South Africa

Buller fought in a number of wars during the 1870s to try to bring British colonies, Afrikaner republics and independent African peoples in southern Africa under unified British control. 

The Ninth Cape Frontier War 

In 1878 the British attacked the Gcaleka Xhosa. The Rharabe Xhosa chief Sandile, already absorbed within the Cape Colony, rose in rebellion in support of the Gcaleka. Buller led colonist volunteers trying to flush Sandile and his followers, who included women and children, out of the mountainous Pirie Bush. Buller himself led an attack on a cave in which fifteen Xhosa were killed. Sandile was killed by another detachment of Mfengu troops employed by the British. The conflict marked the final conquest of the Xhosa people after eight previous wars.

The Anglo-Zulu War

Buller returned to South Africa to take part in the invasion of Zululand in January 1879, earning his Victoria Cross by rescuing three men at the Battle of Hlobane. He also made a fatal error there, leading to the loss of 40 British soldiers. The following day, at the Battle of Kambula, Captain D’Arcy wrote that Buller and his men “butchered the brutes all over the place,” while Buller himself was “like a tiger drunk with blood”. Around 750 Zulu men were killed in the initial attack, but Buller led the charge in its aftermath which killed another 1,200. At the final battle of the war, Ulundi, when the Zulu charge stalled under fire from British Gatling guns, Buller led a mounted infantry pursuit, killing up to 2,000 more Zulu men as they fled. Following the conquest of the Xhosa and Zulu, the British colonial government developed policies of racial segregation whcih laid the foundations for apartheid. 

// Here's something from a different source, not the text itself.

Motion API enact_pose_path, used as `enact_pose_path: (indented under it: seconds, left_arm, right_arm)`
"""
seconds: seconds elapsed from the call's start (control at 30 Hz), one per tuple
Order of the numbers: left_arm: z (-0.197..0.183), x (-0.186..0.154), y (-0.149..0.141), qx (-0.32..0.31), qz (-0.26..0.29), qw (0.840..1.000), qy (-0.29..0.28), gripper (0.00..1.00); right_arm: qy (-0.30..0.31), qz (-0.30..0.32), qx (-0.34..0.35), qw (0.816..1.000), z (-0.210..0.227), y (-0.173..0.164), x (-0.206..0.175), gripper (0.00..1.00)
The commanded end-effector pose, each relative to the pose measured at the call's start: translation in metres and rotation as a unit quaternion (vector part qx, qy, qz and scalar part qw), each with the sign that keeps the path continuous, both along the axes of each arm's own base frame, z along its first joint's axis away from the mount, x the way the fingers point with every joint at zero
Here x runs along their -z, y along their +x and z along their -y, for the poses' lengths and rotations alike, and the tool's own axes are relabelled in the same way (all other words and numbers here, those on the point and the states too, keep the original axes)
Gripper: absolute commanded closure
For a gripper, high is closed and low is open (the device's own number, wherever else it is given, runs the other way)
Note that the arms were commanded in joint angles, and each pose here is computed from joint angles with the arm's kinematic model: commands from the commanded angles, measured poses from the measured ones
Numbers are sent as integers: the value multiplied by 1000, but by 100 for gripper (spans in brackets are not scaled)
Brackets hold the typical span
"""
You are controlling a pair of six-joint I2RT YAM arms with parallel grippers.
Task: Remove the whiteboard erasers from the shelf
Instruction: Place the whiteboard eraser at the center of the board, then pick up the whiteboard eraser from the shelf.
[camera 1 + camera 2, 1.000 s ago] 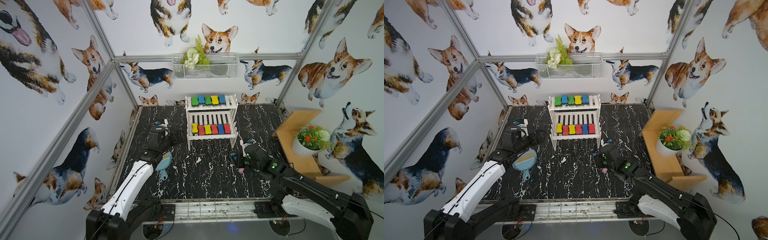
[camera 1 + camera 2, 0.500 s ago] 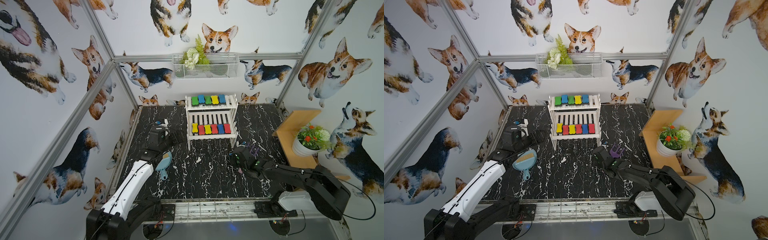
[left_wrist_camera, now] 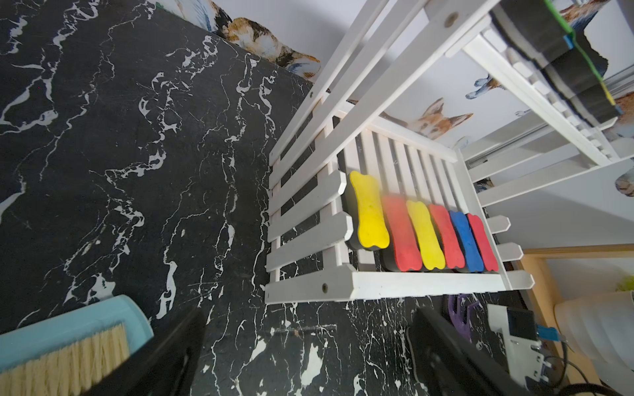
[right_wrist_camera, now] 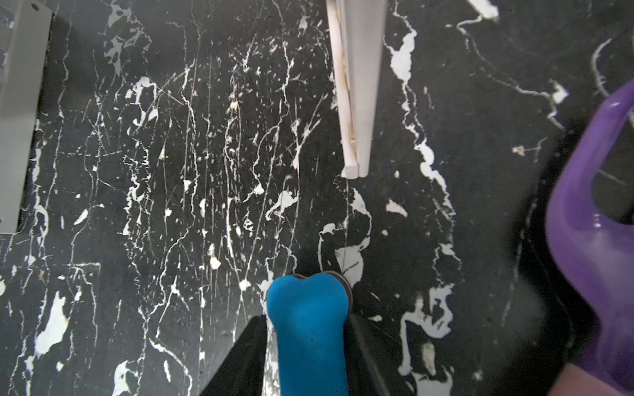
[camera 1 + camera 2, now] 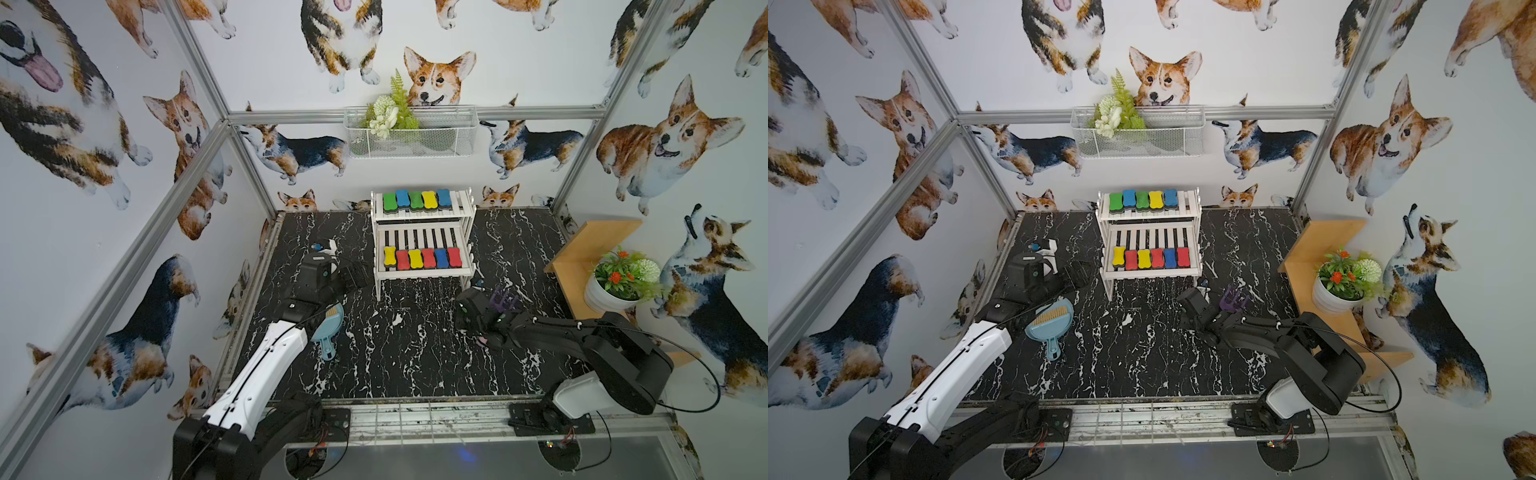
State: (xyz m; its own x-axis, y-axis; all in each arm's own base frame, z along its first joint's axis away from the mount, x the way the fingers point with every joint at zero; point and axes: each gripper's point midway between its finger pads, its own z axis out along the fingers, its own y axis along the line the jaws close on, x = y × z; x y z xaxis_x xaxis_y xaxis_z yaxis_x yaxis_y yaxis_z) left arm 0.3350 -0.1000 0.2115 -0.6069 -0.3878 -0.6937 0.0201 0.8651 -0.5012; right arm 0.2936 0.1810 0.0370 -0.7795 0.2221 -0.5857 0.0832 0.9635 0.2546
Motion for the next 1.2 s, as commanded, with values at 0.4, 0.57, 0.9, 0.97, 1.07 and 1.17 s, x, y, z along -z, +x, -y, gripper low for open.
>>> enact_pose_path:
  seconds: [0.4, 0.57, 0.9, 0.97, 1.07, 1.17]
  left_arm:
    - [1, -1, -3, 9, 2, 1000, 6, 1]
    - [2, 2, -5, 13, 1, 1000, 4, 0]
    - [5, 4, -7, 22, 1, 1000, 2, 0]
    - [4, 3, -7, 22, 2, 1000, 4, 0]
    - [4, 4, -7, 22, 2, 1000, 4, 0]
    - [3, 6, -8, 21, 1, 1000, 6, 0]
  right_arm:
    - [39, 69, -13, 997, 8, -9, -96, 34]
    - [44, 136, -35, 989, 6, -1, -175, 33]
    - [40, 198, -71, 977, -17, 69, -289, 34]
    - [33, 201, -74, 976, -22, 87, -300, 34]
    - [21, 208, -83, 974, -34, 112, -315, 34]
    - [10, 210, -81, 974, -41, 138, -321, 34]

The Second Boer (South African) War

The South African War of 1899-1902 was the result of a further effort to reshape the region under British control after gold reserves had been discovered in the Transvaal, a republic governed by White Afrikaner (Boer) settlers. Buller was in overall command of British forces for the first time. After losing three successive battles in an attempt to relieve the siege of Ladysmith, his critics nicknamed him ‘Reverse Buller’ and his reputation in Britain suffered. The statue was erected in this context by his defenders, in 1905. Buller was not associated with the policies of concentration camp internment which brought Afrikaner resistance to an end, having left South Africa after reaching Ladysmith. 

‘He Saved Natal’

Buller was a popular member of the local gentry in Exeter and the statue was erected by subscribers demonstrating support for him as the man who had at least successfully defended the colony of Natal from a threatened Boer invasion (even if he had repeatedly failed to relieve Ladysmith). Hence the refrain on the plinth.